Iran should be top priority for Biden: Yossi Klein Halevi

Iran – not the Palestinians, not Jewish settlements – should be the main concern of the new U.S. administration’s Middle East policy, says Yossi Klein Halevi.
yossi halevi klein
CJN file photo

Iran – not the Palestinians, not Jewish settlements – should be the main concern of the new U.S. administration’s Middle East policy.

U.S. president-elect Joe Biden is already “secretly” negotiating with Iran, according to Israeli journalist and author Yossi Klein Halevi. “This worries me more than anything else,” he told a Jan. 17 “Insider Briefing” webinar hosted by Honest Reporting Canada.

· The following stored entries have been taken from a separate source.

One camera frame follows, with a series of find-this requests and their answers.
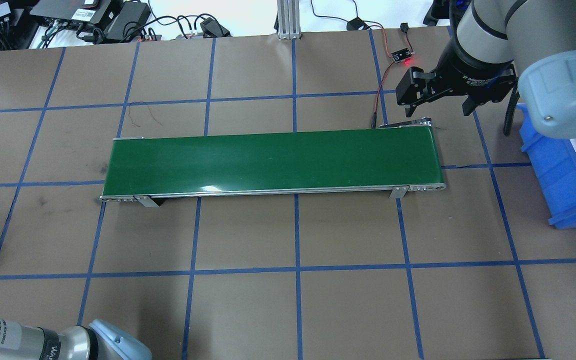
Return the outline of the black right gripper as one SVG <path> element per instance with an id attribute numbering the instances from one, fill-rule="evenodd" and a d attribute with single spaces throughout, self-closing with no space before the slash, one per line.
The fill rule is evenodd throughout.
<path id="1" fill-rule="evenodd" d="M 412 66 L 395 87 L 397 104 L 410 118 L 425 103 L 438 100 L 441 92 L 467 95 L 462 114 L 470 116 L 483 103 L 500 102 L 517 84 L 517 74 L 510 62 L 487 63 L 476 59 L 451 38 L 433 71 Z"/>

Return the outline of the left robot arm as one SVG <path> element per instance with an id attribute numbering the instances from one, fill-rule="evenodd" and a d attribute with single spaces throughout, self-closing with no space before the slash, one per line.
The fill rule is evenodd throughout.
<path id="1" fill-rule="evenodd" d="M 151 350 L 103 319 L 61 332 L 0 317 L 0 360 L 151 360 Z"/>

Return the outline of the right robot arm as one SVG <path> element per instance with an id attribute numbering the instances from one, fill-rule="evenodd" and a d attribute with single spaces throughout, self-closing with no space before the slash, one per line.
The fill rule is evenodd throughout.
<path id="1" fill-rule="evenodd" d="M 470 116 L 512 92 L 539 134 L 576 139 L 576 0 L 450 0 L 447 9 L 452 36 L 438 63 L 410 67 L 396 86 L 406 116 L 452 96 L 465 97 Z"/>

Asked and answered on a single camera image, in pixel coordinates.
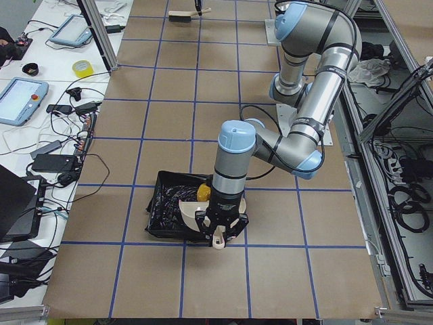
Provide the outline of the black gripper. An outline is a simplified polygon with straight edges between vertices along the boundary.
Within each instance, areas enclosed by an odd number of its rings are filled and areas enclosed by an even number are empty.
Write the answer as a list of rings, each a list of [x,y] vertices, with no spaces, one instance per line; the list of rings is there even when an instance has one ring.
[[[195,221],[199,232],[202,233],[207,240],[212,240],[216,225],[228,225],[229,220],[233,221],[238,217],[240,200],[244,198],[243,195],[243,192],[238,194],[224,194],[215,189],[211,191],[209,205],[206,211],[195,212]],[[248,223],[249,219],[247,215],[239,215],[239,217],[226,228],[225,239],[230,241],[237,238]]]

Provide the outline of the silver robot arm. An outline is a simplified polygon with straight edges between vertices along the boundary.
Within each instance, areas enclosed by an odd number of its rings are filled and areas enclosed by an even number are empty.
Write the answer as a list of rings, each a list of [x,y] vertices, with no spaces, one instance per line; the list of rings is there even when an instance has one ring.
[[[355,21],[337,8],[312,1],[290,1],[275,19],[275,37],[284,58],[269,95],[297,113],[287,135],[266,129],[254,118],[222,124],[209,204],[195,214],[199,231],[217,249],[248,224],[239,209],[252,157],[304,179],[321,167],[325,154],[318,145],[362,51]]]

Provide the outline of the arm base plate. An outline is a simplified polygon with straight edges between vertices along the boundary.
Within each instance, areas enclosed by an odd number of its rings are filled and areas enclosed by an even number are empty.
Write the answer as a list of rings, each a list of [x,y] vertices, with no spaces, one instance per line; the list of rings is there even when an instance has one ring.
[[[276,112],[278,125],[281,129],[282,135],[286,137],[291,129],[292,123],[294,122],[297,109],[286,104],[276,104]],[[329,125],[325,126],[323,142],[325,146],[332,146],[334,144]]]
[[[265,20],[265,33],[267,38],[268,46],[280,46],[280,41],[277,40],[275,36],[276,27],[274,19],[266,19]]]

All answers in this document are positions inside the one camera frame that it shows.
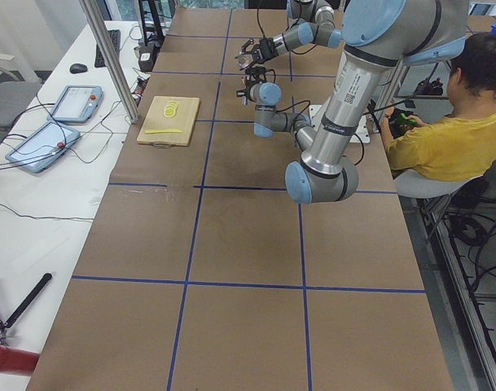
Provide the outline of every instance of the person's neck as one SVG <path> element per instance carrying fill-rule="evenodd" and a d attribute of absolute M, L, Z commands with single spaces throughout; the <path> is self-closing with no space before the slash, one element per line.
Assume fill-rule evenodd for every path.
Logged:
<path fill-rule="evenodd" d="M 468 91 L 464 92 L 460 98 L 454 102 L 452 117 L 464 120 L 479 120 L 496 113 L 495 92 L 481 91 L 476 96 Z"/>

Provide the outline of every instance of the black hair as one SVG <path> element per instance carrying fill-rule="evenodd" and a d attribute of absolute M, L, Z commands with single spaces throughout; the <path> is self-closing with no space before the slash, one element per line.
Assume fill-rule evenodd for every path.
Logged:
<path fill-rule="evenodd" d="M 477 33 L 465 41 L 463 52 L 450 61 L 450 75 L 457 68 L 465 79 L 465 88 L 474 95 L 482 90 L 496 92 L 496 35 Z"/>

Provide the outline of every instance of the white table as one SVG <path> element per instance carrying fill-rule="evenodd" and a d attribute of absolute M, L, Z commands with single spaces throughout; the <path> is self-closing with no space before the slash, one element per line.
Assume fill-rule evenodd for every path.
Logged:
<path fill-rule="evenodd" d="M 120 62 L 130 87 L 138 77 L 134 54 L 140 32 L 135 22 L 108 22 L 108 29 L 121 30 Z M 84 160 L 92 160 L 111 134 L 102 126 L 90 131 L 106 116 L 119 96 L 107 68 L 94 68 L 95 39 L 86 26 L 67 54 L 47 79 L 38 97 L 43 103 L 57 100 L 66 85 L 97 85 L 103 88 L 103 101 L 86 124 L 77 126 L 85 134 L 73 149 Z M 88 72 L 71 74 L 74 63 L 88 66 Z M 12 133 L 29 135 L 46 121 L 40 108 L 21 117 Z M 105 120 L 114 135 L 100 157 L 91 164 L 81 162 L 67 152 L 41 174 L 22 169 L 0 171 L 0 203 L 22 214 L 55 217 L 93 218 L 108 184 L 129 128 L 126 112 L 120 104 Z M 21 138 L 8 139 L 15 146 Z M 0 164 L 6 163 L 8 145 L 0 146 Z M 0 316 L 7 320 L 20 302 L 45 273 L 52 280 L 7 333 L 10 347 L 41 352 L 67 288 L 72 270 L 85 243 L 90 222 L 33 220 L 16 216 L 0 206 Z M 0 390 L 25 389 L 29 378 L 0 374 Z"/>

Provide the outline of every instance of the robotic arm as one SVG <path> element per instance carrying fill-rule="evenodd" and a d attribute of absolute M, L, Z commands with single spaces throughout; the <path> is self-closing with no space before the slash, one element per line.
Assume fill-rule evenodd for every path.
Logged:
<path fill-rule="evenodd" d="M 242 46 L 237 59 L 247 76 L 237 96 L 256 104 L 255 135 L 290 132 L 302 149 L 300 162 L 292 162 L 286 170 L 286 188 L 293 200 L 302 204 L 337 201 L 356 191 L 358 171 L 344 152 L 383 73 L 400 59 L 405 65 L 419 65 L 459 55 L 468 3 L 352 0 L 340 31 L 329 3 L 288 0 L 288 16 L 299 22 L 276 37 L 263 37 L 258 44 L 249 40 Z M 308 43 L 337 47 L 341 39 L 345 40 L 345 62 L 339 66 L 320 126 L 315 129 L 301 114 L 278 112 L 281 90 L 266 80 L 266 69 L 260 64 Z"/>

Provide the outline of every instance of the yellow shirt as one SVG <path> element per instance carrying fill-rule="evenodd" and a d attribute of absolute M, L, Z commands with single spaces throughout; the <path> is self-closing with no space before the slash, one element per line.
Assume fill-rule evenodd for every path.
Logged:
<path fill-rule="evenodd" d="M 407 131 L 385 151 L 392 170 L 411 168 L 440 181 L 481 176 L 496 160 L 496 113 L 480 120 L 445 117 Z"/>

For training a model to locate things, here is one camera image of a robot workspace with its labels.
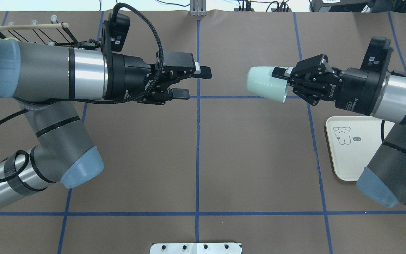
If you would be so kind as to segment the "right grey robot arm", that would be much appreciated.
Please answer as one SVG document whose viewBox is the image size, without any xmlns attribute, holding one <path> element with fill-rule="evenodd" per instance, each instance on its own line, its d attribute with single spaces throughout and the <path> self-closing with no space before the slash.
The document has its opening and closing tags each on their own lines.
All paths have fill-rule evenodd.
<svg viewBox="0 0 406 254">
<path fill-rule="evenodd" d="M 406 77 L 388 74 L 389 61 L 390 53 L 372 54 L 360 68 L 341 70 L 321 54 L 295 67 L 274 67 L 271 77 L 311 105 L 333 102 L 338 109 L 394 124 L 356 183 L 366 196 L 393 207 L 406 206 Z"/>
</svg>

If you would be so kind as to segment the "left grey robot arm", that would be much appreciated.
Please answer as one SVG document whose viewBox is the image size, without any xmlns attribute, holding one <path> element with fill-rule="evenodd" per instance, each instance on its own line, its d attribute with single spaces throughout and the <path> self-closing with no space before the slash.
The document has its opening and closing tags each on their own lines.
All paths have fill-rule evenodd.
<svg viewBox="0 0 406 254">
<path fill-rule="evenodd" d="M 191 53 L 158 52 L 157 62 L 102 51 L 0 39 L 0 97 L 15 99 L 39 144 L 0 162 L 0 209 L 60 182 L 71 189 L 104 169 L 103 159 L 72 102 L 163 105 L 189 99 L 171 85 L 211 79 Z"/>
</svg>

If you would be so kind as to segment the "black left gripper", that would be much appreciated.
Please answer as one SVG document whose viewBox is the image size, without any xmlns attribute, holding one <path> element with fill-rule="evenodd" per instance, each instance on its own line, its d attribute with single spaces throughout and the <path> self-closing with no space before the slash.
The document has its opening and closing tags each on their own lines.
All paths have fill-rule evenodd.
<svg viewBox="0 0 406 254">
<path fill-rule="evenodd" d="M 191 53 L 163 53 L 163 67 L 158 63 L 147 64 L 142 58 L 112 54 L 110 80 L 105 100 L 133 99 L 137 103 L 163 105 L 174 99 L 189 100 L 188 89 L 170 88 L 171 85 L 190 77 L 211 79 L 208 66 L 196 63 Z"/>
</svg>

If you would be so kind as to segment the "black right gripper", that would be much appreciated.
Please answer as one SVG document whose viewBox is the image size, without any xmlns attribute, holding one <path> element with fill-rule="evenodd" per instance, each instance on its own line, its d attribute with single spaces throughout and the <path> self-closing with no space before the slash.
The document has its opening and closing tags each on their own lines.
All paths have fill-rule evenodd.
<svg viewBox="0 0 406 254">
<path fill-rule="evenodd" d="M 311 105 L 320 100 L 336 108 L 369 116 L 378 100 L 385 74 L 331 67 L 325 54 L 299 61 L 293 67 L 275 67 L 272 77 L 288 79 L 292 91 Z"/>
</svg>

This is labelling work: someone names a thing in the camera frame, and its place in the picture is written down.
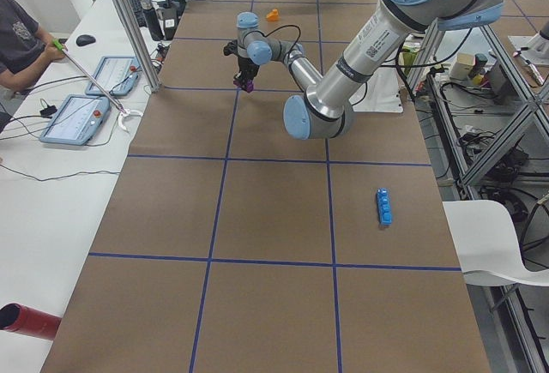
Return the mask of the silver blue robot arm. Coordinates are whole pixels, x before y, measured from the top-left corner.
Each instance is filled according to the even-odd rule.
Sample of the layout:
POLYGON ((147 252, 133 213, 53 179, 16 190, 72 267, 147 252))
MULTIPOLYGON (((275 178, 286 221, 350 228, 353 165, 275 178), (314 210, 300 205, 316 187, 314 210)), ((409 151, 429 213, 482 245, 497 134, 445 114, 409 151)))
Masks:
POLYGON ((283 63, 303 95, 284 106, 284 125, 296 139, 327 139, 346 133, 353 123, 351 97, 363 87, 411 33, 432 23, 441 31, 480 27, 496 21, 504 0, 378 0, 371 18, 325 75, 305 57, 298 42, 270 38, 258 28, 258 17, 242 12, 238 35, 223 49, 238 59, 235 86, 247 93, 260 66, 283 63))

“I think we need to stop focusing on the Palestinian issue and really be focusing on Iran. This is the most important issue on the agenda,” Halevi said. “For this generation, Iran is the great existential threat to the Jewish people.”

Israel’s other problems are “manageable.”

Halevi, author of the bestselling book Letters to My Palestinian Neighbor and a senior fellow at the Shalom Hartman Institute in Jerusalem, said he shares Israeli Prime Minister Benjamin Netanyahu’s “vehement opposition” to the 2015 Iran nuclear deal. “I think it was a betrayal of Israel.”

Halevi did fault Netanyahu for engaging in a “total embrace” of the U.S. Republican party and of a “toxic” president in Donald Trump. The prime minister should have cultivated better relations with Democrats, even though he viewed them as betrayers of Israel, but whose return to power could have been predicted, Halevi noted.

For the Israeli leader to so closely tie Israel’s reputation and interests to Trump “is something we could pay a very high price for. If you so fundamentally alienate Democrats, let’s not be surprised when they come back to office, there’s going to be a price to pay.”

That price is Iran. While Trump walked away from the nuclear deal – pleasing Israel – Biden will seek to salvage it, Halevi said.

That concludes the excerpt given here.